The guilty pleas from Thalha Jubair and Owen Flowers, entered at Woolwich Crown Court at the start of their trial, include new details about the attack's execution: investigators found a screenshot on Flowers' Acer laptop showing active connectivity to TfL infrastructure, and recorded videos of Jubair navigating TfL systems during the breach. The pair coordinated via Telegram and other collaborative tools, and Flowers was linked to intrusions against US healthcare organizations SSM Health Care Corporation and Sutter Health, broadening the known targeting footprint of the Scattered Spider group. Flowers had also violated bail conditions twice in 2025, raising concerns about continued risk behavior during the investigation period.

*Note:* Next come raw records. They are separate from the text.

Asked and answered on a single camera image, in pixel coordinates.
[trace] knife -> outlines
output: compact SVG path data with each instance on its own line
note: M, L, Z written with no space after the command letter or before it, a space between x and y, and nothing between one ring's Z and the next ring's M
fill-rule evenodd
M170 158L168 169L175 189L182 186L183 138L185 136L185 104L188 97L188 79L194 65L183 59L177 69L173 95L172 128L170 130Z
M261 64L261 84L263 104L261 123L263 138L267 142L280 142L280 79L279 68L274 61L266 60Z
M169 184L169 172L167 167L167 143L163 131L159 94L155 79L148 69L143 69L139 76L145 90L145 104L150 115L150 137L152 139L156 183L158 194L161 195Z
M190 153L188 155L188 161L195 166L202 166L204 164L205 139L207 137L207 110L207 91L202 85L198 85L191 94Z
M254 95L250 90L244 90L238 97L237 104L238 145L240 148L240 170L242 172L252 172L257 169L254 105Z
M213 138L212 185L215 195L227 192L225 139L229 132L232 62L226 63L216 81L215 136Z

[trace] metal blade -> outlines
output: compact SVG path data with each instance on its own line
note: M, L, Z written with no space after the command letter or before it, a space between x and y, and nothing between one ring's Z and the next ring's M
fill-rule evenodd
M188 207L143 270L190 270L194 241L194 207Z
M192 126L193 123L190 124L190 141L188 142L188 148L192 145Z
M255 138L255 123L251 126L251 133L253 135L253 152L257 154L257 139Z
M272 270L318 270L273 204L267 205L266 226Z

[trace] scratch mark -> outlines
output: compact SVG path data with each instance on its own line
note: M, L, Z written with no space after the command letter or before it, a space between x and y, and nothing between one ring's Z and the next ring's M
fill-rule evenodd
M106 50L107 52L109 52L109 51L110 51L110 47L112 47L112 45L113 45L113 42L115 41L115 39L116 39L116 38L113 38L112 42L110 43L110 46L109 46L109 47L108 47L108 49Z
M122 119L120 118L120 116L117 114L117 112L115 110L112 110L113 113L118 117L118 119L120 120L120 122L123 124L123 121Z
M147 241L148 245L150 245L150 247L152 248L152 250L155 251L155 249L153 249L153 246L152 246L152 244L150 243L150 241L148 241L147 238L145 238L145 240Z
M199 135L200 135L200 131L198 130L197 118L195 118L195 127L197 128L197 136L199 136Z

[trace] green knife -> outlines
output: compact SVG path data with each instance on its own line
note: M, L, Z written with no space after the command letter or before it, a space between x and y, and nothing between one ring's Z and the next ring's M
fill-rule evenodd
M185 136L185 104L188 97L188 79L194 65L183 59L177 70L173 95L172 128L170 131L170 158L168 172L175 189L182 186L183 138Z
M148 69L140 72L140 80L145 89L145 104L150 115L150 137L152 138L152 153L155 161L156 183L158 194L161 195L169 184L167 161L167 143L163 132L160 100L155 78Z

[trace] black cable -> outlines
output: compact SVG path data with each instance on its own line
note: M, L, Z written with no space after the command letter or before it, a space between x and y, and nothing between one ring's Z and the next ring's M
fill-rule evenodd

The Help Net Security report adds that the National Crime Agency (NCA) revealed the attack between August 31 and September 3, 2024, accessed TfL's Oyster refunds system and forced all 28,000 employees to attend an office in person to reset passwords. Investigators also uncovered evidence linking Flowers to intrusions targeting U.S. healthcare providers SSM Health and Sutter Health, and found videos on his laptop showing Jubair accessing TfL systems during the attack. Flowers later breached his bail conditions twice in 2025.
The U.K. National Crime Agency revealed that the attack forced all 28,000 TfL employees to reset their passwords in person and cost approximately £29 million ($38 million) in losses and recovery costs. Investigators found evidence on the defendants' devices showing connections to TfL infrastructure, access to an online marketplace for stolen credentials, and videos of the intrusion in progress. The NCA also noted that evidence uncovered during the investigation indicated the networks of U.S. healthcare providers SSM Health Care Corporation and Sutter Health had been infiltrated and damaged, though further details were not provided. The defendants face charges under Britain's most serious cybercrime legislation, with a maximum sentence of life imprisonment.